Tofu & Mushroom One-Pot Spiral Pasta

This comforting one-pot pasta dish is a nourishing blend of savoury mushrooms, sweet capsicum and wholemeal spirals, all cooked together in a protein-rich tofu, garlic and veggie stock sauce. It's quick to prepare using a pressure cooker or Instant Pot and perfect for batch cooking or a simple family weeknight dinner. It's a flavourful way to power your day; no draining or extra pans needed!

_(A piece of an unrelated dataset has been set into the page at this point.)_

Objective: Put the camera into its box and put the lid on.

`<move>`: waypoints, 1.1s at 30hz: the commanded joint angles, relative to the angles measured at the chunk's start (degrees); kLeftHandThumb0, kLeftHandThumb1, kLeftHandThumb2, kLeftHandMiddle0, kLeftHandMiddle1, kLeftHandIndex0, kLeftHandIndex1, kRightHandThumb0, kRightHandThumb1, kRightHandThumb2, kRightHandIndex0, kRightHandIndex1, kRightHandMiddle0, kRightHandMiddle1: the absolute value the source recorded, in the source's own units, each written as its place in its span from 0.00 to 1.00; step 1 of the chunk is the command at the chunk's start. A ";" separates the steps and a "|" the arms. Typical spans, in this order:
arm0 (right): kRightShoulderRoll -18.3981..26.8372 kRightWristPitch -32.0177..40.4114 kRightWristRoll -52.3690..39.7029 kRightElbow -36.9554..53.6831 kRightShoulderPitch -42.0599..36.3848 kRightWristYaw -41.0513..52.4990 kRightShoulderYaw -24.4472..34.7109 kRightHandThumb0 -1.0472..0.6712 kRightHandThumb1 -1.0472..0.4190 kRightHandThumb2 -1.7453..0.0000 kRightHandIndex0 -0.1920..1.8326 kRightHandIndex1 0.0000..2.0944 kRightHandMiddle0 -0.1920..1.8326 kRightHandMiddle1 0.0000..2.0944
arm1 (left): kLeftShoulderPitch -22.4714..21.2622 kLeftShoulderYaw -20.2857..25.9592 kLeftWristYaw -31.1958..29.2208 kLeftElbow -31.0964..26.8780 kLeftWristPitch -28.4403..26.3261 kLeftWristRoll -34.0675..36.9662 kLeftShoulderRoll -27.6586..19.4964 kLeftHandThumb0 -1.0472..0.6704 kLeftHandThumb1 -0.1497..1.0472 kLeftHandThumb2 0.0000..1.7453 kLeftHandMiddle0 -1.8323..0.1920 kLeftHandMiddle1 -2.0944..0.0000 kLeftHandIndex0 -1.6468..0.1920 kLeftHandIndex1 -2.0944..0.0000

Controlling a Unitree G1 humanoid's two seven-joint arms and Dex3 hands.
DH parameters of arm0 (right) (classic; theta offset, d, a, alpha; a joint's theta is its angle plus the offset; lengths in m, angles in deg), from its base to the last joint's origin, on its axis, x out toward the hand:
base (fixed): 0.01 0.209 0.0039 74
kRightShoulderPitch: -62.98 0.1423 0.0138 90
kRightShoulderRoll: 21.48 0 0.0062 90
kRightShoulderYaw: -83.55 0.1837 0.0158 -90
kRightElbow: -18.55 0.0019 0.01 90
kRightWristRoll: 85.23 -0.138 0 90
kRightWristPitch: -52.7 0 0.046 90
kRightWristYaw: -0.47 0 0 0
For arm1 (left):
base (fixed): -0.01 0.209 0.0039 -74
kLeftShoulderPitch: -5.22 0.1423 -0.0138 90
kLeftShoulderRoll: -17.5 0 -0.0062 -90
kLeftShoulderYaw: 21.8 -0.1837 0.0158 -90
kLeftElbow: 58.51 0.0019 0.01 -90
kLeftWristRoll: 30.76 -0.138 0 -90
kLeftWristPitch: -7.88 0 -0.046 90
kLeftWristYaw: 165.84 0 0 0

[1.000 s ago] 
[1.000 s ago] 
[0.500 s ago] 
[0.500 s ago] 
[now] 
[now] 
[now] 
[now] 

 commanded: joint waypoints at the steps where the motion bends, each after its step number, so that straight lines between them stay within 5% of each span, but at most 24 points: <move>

Serves 6-8 | Prep time: 10 mins | Cooking time: 20 mins

INGREDIENTS

  • 450g/16oz firm tofu
  • 1.25L/42 fl oz liquid vegetable stock (low sodium)
  • 2 garlic cloves (add more if you like)
  • 6 large mushrooms
  • 1 yellow capsicum (bell pepper)
  • 3 spring onions
  • 1 tsp dried oregano
  • 1/2 tsp cayenne pepper
  • 500g/18oz wholemeal spiral pasta
  • Garnish: fresh herbs of choice

METHOD

  1. Break up the tofu into chunks and place in a blender along with the garlic cloves and the liquid vegetable stock. Blend for a couple of minutes.
  2. Chop the mushrooms and capsicum into chunks, and finely slice the onion.
  3. In your pot, add all the ingredients (blended tofu sauce, mushrooms, capsicum, onion & spices). Gently mix all the ingredients.
  4. Use the manual setting on your Instant Pot or pressure cooker, and set the cooking time to 8 minutes. If you’re not using wholemeal pasta, you can set the cooking time to 5 or 6 minutes. When the pressure cooking has finished, allow the pot to sit for about 5 to 6 minutes as it gradually releases steam, then do a quick release with a towel or a lid held above the vent to protect yourself from the hot steam.
  5. Pop open the lid and stir. Serve warm with your chosen garnish.
Before and after photos of the one pot tofu and mushroom spiral pasta dish
Before and after photos. The Left photo shows all ingredients in the pressure cooker pot before being cooked. The Right photo shows the spiral pasta and other ingredients after they’ve been pressure cooked.

Macros per serve (based on 6 serves from one pot) – Carb: 65g  Fat: 5g  Prot: 25g  Calories: 405

Note: To increase protein per serve, replace the wholemeal pasta with a lentil or chickpea pasta, however the cooking time may need to be set to 4 or 5 minutes as they take less time to cook.